# Records from a data collection
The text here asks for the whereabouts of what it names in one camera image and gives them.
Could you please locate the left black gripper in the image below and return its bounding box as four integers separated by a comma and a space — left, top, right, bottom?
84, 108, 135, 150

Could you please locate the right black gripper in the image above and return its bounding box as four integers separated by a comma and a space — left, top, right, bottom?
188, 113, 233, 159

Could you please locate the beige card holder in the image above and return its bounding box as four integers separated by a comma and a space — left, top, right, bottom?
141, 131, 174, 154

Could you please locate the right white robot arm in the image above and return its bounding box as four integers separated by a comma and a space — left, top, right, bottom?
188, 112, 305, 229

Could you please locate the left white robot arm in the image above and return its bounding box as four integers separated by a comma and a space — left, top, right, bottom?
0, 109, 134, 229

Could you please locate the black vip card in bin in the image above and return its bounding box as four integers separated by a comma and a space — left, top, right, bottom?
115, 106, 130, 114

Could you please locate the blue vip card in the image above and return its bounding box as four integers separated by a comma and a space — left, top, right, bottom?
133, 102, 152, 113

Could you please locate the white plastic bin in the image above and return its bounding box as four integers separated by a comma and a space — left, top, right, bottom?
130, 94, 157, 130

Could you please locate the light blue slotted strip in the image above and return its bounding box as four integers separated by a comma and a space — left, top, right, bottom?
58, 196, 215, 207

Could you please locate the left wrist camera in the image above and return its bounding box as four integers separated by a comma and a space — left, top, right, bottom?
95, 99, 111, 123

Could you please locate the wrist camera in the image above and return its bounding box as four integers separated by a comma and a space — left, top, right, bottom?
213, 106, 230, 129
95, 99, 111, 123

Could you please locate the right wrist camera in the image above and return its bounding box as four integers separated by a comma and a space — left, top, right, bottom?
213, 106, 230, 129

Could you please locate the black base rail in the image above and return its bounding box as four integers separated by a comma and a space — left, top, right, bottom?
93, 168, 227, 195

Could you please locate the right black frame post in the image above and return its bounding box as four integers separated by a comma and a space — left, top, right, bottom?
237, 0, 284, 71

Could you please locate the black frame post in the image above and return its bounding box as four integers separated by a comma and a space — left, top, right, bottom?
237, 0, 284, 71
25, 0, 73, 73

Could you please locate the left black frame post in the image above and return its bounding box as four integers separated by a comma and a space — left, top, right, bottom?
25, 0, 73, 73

# WHAT IS REQUIRED
Copy out every entry above exactly.

# PROBLEM SOLUTION
The text here asks for the whereabouts of what it names in one camera image and gives them.
Could you please locate the left black gripper in the image below and return its bounding box as four integers separated by a comma and a space — left, top, right, bottom?
84, 108, 135, 150

Could you please locate the right black gripper in the image above and return its bounding box as four integers separated by a comma and a space — left, top, right, bottom?
188, 113, 233, 159

Could you please locate the beige card holder in the image above and return its bounding box as four integers separated by a comma and a space — left, top, right, bottom?
141, 131, 174, 154

Could you please locate the right white robot arm in the image above and return its bounding box as four integers separated by a comma and a space — left, top, right, bottom?
188, 112, 305, 229

Could you please locate the left white robot arm in the image above and return its bounding box as four integers separated by a comma and a space — left, top, right, bottom?
0, 109, 134, 229

Could you please locate the black vip card in bin in the image above and return its bounding box as four integers separated by a comma and a space — left, top, right, bottom?
115, 106, 130, 114

Could you please locate the blue vip card in the image above and return its bounding box as four integers separated by a comma and a space — left, top, right, bottom?
133, 102, 152, 113

Could you please locate the white plastic bin in the image above and return its bounding box as four integers separated by a comma and a space — left, top, right, bottom?
130, 94, 157, 130

Could you please locate the light blue slotted strip in the image above and return its bounding box as four integers separated by a comma and a space — left, top, right, bottom?
58, 196, 215, 207

Could you please locate the left wrist camera in the image above and return its bounding box as four integers separated by a comma and a space — left, top, right, bottom?
95, 99, 111, 123

Could you please locate the wrist camera in the image above and return its bounding box as four integers separated by a comma and a space — left, top, right, bottom?
213, 106, 230, 129
95, 99, 111, 123

Could you please locate the right wrist camera in the image above and return its bounding box as four integers separated by a comma and a space — left, top, right, bottom?
213, 106, 230, 129

Could you please locate the black base rail in the image above and return its bounding box as four integers separated by a comma and a space — left, top, right, bottom?
93, 168, 227, 195

Could you please locate the right black frame post in the image above and return its bounding box as four integers separated by a comma and a space — left, top, right, bottom?
237, 0, 284, 71

Could you please locate the black frame post in the image above and return its bounding box as four integers separated by a comma and a space — left, top, right, bottom?
237, 0, 284, 71
25, 0, 73, 73

Could you please locate the left black frame post in the image above and return its bounding box as four integers separated by a comma and a space — left, top, right, bottom?
25, 0, 73, 73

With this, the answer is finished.